The Securities and Exchange Commission has voted to update its definition of accredited investor, changes that are expected to expand the pool of individuals and entities eligible to participate in the private capital markets.

Accredited investor is a key test the SEC uses to identify institutions and individuals the agency deems to be financially sophisticated enough to protect their own interests. Those who qualify are able to participate in investment opportunities not available to other investors, including certain offerings by hedge funds and private equity funds.


The SEC currently has income and net-worth tests that define an accredited investor. These include a net worth for individuals, or joint net worth with that person's spouse, that exceeds $1 million. An individual whose income is in excess of $200,000 in the two most recent years, or a joint income with their spouse over $300,000, also qualifies as an accredited investor.

The SEC’s proposed amendments would add the term “spousal equivalent” to the accredited investor definition, allowing spousal equivalents to pool their finances for the purpose of qualifying as accredited investors. The amendments would also add new categories of accredited investors based on professional certifications and designations. For example, investors who hold a Series 7, 65 or 82 license would automatically qualify as accredited investors, regardless of whether they meet the net worth or income thresholds.

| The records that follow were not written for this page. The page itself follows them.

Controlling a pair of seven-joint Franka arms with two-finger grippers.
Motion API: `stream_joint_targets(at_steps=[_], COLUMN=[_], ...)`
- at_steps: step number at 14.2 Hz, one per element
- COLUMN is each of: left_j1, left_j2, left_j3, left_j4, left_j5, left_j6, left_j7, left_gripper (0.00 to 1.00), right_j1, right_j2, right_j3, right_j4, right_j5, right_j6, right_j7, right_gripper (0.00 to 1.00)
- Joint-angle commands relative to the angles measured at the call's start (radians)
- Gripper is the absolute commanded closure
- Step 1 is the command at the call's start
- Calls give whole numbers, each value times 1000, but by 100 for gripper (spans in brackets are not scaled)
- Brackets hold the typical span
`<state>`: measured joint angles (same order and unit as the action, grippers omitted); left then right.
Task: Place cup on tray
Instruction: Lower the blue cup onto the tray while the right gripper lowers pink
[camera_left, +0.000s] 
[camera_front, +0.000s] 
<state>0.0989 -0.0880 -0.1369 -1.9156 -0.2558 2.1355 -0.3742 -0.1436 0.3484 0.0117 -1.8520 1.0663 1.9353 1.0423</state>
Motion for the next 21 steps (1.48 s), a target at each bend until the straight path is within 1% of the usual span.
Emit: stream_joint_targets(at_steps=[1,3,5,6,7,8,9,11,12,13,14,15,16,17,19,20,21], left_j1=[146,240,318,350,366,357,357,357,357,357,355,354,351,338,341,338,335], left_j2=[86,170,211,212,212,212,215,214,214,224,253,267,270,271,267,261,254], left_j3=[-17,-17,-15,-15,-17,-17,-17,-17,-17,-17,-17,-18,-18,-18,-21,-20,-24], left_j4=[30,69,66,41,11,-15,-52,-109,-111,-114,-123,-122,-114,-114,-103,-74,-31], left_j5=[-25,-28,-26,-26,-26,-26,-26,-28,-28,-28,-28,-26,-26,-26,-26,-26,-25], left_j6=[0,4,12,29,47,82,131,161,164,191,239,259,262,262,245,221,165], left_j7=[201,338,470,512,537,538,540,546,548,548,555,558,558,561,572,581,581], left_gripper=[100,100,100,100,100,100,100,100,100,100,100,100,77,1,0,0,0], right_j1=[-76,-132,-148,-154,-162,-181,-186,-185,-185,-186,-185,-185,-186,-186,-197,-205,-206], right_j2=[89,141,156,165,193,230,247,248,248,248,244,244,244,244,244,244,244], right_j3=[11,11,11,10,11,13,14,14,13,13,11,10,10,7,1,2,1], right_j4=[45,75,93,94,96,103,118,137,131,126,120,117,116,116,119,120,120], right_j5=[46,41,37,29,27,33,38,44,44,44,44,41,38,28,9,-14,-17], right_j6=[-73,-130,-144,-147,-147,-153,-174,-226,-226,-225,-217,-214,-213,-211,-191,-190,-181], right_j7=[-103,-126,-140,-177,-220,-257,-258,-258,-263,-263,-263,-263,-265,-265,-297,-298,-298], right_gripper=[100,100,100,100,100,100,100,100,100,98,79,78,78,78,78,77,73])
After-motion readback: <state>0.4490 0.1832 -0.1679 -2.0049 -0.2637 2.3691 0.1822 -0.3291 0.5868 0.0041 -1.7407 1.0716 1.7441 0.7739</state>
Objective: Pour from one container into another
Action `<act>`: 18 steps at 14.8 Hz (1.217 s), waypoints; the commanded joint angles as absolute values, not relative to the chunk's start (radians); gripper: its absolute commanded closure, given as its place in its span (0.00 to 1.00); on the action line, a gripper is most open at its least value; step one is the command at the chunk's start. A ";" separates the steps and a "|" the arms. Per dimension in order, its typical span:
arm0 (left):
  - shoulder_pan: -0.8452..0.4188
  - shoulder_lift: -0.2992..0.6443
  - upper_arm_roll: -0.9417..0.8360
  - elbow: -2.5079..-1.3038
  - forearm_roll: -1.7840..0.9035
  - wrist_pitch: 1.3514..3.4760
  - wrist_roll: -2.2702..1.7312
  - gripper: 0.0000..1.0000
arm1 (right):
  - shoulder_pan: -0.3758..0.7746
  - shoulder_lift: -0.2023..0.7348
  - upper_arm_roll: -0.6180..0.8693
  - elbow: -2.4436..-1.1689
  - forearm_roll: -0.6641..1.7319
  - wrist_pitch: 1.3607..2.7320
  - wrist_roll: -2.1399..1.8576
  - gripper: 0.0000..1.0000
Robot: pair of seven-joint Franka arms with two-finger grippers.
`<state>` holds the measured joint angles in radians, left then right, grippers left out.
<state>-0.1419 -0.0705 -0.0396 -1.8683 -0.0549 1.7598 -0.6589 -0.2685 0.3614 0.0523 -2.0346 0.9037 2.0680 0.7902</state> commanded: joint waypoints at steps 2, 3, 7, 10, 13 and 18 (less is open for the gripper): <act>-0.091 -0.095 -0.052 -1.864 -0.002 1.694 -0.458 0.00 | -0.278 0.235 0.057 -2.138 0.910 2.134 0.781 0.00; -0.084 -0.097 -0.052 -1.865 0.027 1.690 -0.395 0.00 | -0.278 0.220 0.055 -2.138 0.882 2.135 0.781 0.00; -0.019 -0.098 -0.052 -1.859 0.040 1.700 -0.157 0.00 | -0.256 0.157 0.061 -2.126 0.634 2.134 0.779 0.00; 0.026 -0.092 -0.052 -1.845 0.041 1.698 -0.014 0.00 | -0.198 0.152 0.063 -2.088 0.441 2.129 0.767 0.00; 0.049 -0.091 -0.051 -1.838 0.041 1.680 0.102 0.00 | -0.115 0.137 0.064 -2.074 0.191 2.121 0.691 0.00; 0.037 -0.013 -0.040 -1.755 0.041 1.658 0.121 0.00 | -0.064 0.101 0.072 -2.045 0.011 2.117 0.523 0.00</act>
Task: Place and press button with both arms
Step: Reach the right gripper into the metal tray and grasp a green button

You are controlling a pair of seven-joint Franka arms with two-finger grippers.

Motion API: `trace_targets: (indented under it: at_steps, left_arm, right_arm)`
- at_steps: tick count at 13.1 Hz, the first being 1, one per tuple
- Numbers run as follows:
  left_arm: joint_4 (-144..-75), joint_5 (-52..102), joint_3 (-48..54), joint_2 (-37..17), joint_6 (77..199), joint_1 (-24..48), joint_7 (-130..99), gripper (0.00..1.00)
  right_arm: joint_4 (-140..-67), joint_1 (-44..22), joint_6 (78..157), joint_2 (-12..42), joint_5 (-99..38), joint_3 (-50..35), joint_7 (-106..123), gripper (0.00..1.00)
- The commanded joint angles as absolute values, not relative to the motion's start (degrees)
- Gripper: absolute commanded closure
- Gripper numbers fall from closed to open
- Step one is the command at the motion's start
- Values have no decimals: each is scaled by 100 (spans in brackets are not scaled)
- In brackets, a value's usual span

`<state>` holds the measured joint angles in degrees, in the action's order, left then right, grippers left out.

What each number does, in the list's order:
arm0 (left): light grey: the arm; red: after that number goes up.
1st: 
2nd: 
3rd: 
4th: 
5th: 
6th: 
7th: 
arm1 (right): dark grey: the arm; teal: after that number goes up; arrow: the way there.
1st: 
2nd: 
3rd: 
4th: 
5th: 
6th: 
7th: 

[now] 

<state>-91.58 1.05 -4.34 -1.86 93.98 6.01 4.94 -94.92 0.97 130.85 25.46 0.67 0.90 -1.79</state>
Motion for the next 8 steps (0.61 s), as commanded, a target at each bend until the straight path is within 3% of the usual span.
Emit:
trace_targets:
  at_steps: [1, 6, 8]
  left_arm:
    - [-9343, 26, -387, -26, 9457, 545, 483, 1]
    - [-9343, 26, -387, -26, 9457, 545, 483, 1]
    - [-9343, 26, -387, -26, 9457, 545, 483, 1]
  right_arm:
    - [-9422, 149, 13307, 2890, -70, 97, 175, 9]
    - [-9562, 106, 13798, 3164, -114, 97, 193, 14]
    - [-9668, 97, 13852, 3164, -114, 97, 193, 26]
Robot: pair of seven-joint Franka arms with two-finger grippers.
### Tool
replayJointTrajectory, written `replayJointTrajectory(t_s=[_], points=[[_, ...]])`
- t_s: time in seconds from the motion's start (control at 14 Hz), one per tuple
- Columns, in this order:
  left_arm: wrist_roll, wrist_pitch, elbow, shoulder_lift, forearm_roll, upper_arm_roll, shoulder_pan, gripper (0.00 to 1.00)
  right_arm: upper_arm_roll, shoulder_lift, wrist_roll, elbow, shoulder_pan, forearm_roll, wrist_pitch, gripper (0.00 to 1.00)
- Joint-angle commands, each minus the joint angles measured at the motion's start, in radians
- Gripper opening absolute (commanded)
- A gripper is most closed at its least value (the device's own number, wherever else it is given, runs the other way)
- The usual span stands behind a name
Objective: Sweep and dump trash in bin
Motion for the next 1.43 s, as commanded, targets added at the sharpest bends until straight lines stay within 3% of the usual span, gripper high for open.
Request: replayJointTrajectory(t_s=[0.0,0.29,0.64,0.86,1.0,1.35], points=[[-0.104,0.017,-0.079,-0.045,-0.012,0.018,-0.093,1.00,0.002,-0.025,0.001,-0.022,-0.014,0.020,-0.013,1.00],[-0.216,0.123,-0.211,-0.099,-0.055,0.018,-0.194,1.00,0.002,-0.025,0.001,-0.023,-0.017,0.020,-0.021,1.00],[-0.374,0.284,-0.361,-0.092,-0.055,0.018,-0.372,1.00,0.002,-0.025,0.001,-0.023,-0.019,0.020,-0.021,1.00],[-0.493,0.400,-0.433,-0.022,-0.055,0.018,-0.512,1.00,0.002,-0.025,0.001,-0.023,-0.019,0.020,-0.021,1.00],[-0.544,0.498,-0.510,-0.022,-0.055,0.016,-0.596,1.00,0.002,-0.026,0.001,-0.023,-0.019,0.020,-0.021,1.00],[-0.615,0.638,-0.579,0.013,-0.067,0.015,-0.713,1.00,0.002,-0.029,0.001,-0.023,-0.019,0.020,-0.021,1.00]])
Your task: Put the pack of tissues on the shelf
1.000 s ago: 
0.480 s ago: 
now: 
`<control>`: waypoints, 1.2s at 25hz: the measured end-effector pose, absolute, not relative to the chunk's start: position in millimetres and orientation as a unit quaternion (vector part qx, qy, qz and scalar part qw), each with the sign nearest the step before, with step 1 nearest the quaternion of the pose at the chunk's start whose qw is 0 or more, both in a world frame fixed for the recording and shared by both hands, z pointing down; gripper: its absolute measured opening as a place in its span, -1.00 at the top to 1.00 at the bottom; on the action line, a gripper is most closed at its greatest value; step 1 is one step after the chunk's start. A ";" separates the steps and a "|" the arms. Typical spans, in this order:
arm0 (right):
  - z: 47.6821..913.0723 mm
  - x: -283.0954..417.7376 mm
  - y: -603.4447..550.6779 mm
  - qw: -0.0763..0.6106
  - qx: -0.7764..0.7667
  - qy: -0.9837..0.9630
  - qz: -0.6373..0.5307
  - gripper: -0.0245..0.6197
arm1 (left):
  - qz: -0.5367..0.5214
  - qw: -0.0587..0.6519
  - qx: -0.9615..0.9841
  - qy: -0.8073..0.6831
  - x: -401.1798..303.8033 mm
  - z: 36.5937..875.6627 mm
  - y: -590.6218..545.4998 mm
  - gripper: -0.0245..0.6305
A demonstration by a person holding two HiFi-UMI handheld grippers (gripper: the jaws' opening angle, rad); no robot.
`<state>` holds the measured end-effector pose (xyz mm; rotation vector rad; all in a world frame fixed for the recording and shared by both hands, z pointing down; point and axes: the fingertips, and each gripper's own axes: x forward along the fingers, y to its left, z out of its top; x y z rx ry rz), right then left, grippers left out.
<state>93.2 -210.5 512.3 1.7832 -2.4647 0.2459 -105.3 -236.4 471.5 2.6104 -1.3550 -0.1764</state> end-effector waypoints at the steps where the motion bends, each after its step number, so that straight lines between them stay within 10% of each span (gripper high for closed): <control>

With respect to investments in a private fund, the amendments would create a new category based on the person’s status as a “knowledgeable employee” of the fund.

Entities and Institutions

Certain entities, such as banks and insurance companies, currently qualify as accredited investors. The proposed amendments would add LLCs that meet certain conditions to the list of entities that may qualify as accredited investors, as well as registered investment advisers and rural business investment companies.

The amendments would also add a new category for any entity, including Indian tribes, owning investments in excess of $5 million and that was not formed for the specific purpose of investing in the securities offered. “Family offices” with at least $5 million in assets under management and their “family clients” would also be eligible.